Shota Kisaka, Amir Levinson, Kenji Toma, Idan Niv

TL;DR
This study uses 1D general relativistic particle-in-cell simulations to show how abrupt changes in disk emission and magnetospheric current can trigger delayed, intense TeV flares in black hole magnetospheres, potentially explaining observed rapid flares.
Contribution
It demonstrates that external variations in disk emission and magnetospheric current can induce strong TeV flares via pair production and curvature emission, a novel mechanism for black hole jet variability.
Findings
External changes can cause delayed TeV flares in black hole magnetospheres.
Flare rise time and delay are about the light crossing time of the gap.

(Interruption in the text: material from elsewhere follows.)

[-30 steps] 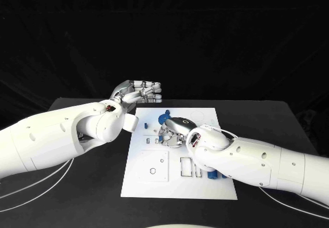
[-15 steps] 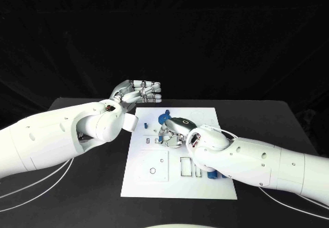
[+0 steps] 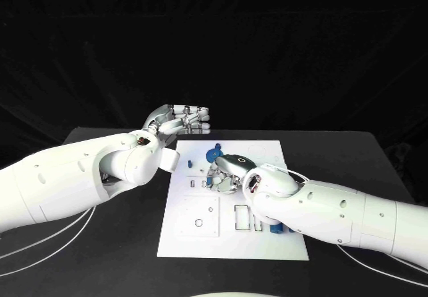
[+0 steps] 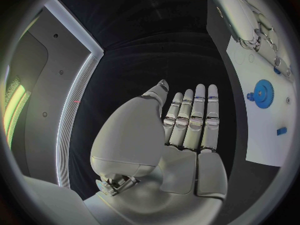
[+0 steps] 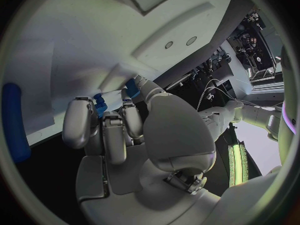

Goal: Assemble the parts on the task board

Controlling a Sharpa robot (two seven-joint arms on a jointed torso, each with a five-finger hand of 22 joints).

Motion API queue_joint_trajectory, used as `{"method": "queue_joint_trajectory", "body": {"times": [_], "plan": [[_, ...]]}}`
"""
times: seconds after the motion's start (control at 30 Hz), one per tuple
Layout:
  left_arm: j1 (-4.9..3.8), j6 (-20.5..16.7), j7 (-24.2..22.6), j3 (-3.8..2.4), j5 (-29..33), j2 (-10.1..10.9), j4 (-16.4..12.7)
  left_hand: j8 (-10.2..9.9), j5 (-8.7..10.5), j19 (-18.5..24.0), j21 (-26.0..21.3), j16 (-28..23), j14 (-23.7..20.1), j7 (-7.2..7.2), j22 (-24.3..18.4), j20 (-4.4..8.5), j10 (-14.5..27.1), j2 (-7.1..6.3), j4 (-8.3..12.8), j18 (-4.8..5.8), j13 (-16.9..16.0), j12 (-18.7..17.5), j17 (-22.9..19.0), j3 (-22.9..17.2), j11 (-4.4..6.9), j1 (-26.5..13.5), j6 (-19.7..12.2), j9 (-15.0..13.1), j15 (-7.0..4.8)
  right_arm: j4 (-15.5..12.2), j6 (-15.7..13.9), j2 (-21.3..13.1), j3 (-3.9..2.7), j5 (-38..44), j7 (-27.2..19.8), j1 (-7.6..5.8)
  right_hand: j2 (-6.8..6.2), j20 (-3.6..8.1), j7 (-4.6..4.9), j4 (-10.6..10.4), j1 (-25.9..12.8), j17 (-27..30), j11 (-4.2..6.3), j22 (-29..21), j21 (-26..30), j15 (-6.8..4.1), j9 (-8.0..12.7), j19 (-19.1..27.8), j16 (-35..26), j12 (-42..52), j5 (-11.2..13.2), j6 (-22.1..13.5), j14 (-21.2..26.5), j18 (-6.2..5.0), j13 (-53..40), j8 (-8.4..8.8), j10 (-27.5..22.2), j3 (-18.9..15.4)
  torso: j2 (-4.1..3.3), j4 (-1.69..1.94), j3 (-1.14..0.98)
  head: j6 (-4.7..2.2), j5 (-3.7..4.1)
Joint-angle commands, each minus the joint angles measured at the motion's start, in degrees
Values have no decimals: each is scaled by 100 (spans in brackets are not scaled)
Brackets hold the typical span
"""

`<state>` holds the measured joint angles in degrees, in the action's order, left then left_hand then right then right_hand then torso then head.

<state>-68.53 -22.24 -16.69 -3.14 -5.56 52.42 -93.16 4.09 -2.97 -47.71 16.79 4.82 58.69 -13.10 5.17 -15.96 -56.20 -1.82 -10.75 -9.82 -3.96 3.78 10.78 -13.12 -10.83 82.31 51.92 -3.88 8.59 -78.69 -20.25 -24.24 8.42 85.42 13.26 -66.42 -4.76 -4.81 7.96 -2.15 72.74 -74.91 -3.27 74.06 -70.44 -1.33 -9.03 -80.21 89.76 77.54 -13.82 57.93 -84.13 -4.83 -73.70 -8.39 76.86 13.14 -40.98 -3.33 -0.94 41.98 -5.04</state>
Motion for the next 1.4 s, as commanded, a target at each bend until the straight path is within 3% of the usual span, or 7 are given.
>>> {"method": "queue_joint_trajectory", "body": {"times": [0.03,0.57,0.8,0.97,1.07,1.2,1.4], "plan": [[-4,101,-22,-4,16,-7,-7,-25,-2,42,-27,-29,-21,-28,-6,-16,22,-19,39,-69,4,9,6,-9,1,-4,-23,4,1,8,-1,2,2,-9,-14,4,-20,-14,7,-21,-35,-1509,1,-17,43,40,9,40,24,-34,29,-39,-587,-1,22,23,-55,-9,-4,-6,-1,-19,-7],[-4,136,46,-4,-54,-9,28,-4,-3,5,-11,-20,44,34,-9,-6,-45,-16,56,-78,-4,33,25,-22,43,5,26,-4,-30,-78,-426,-88,2,-61,-134,3,-227,-99,96,-230,-297,-1490,-94,-236,392,124,50,204,12,-289,140,-362,-581,-69,329,104,-418,-487,4,-6,-4,-28,2],[-5,456,348,-4,-608,-20,215,182,-11,-777,463,501,1093,220,177,326,-718,-21,-28,-91,-79,243,322,-8,302,-85,524,-79,-379,-583,-826,-558,-27,-693,-806,-164,-121,-132,131,-274,-158,-1431,-127,-299,509,156,56,246,-26,-276,-5,-477,-565,-89,339,100,-446,-637,30,-17,-5,-56,21],[-7,909,822,-3,-1565,-32,445,293,-17,-1515,1000,1328,2134,398,423,678,-1508,-64,-308,-90,-263,583,865,162,574,-373,843,-144,-695,-953,-277,-1080,-44,-1693,-1383,-527,99,-84,29,-215,58,-851,-23,-559,884,77,-23,414,-420,-265,-33,-120,-393,-175,333,-118,-356,-590,97,-53,-1,-44,-48],[-8,1233,1237,-3,-2283,-38,553,400,-22,-1785,1501,2405,2064,484,710,949,-1702,-67,-546,-43,-632,948,1826,377,685,-437,961,-217,-824,-1157,179,-1447,-49,-2489,-1613,-746,235,37,-67,-178,211,121,94,-1349,2005,-43,-27,933,-1227,-1245,19,123,-86,-384,1334,-172,-848,-534,143,-87,2,-60,-67],[-9,1529,1802,-4,-3134,-64,630,654,22,-2040,2274,5538,2298,574,1182,1123,-1621,-71,-571,-39,-1273,1595,4805,652,794,-525,1025,-407,-922,-1376,514,-1888,-51,-3386,-1767,-916,153,-5,-37,-157,368,2852,48,-2624,3856,3,21,1848,-4118,-3963,14,188,991,-568,3705,-87,-1655,-342,203,-100,8,-45,-69],[-17,2024,2873,-4,-4630,-162,659,1421,8,-2855,4885,7908,2867,798,4275,1321,-1494,34,-560,301,-3244,3816,7213,1031,1031,-1340,961,-974,-1150,-1630,845,-2530,-51,-4210,-1985,-1020,-160,-465,36,-188,472,4547,-172,-3864,5581,486,88,3004,-6982,-6159,-102,274,2127,-487,5465,101,-1248,96,260,-88,-9,-15,-67]]}}
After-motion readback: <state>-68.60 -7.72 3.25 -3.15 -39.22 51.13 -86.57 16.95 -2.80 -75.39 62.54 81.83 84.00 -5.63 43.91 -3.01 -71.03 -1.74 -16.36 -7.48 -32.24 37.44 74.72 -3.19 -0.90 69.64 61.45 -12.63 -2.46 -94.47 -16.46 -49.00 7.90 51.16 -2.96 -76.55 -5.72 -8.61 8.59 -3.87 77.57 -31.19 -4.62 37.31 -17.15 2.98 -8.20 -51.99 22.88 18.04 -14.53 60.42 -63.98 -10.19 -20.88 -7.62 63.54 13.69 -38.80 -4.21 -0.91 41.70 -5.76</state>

The mechanism may explain rapid TeV flares observed in M87 and other AGNs.
Abstract
We study the response of a starved Kerr black hole magnetosphere to abrupt changes in the intensity of disk emission and in the global magnetospheric current, by means of 1D general relativistic particle-in-cell simulations. Such changes likely arise from the intermittency of the accretion process. We find that in cases where the pair production opacity contributed by the soft disk photons is modest, as in, e.g., M87, such changes can give rise to delayed, strong TeV flares, dominated by curvature emission of particles accelerated in the gap. The flare rise time, and the delay between the external variation and the onset of the flare emitted from the outer gap boundary, are of the order of the light crossing time of the gap. The rapid, large amplitude TeV flares observed in M87 and, perhaps, other AGNs may be produced by such a mechanism.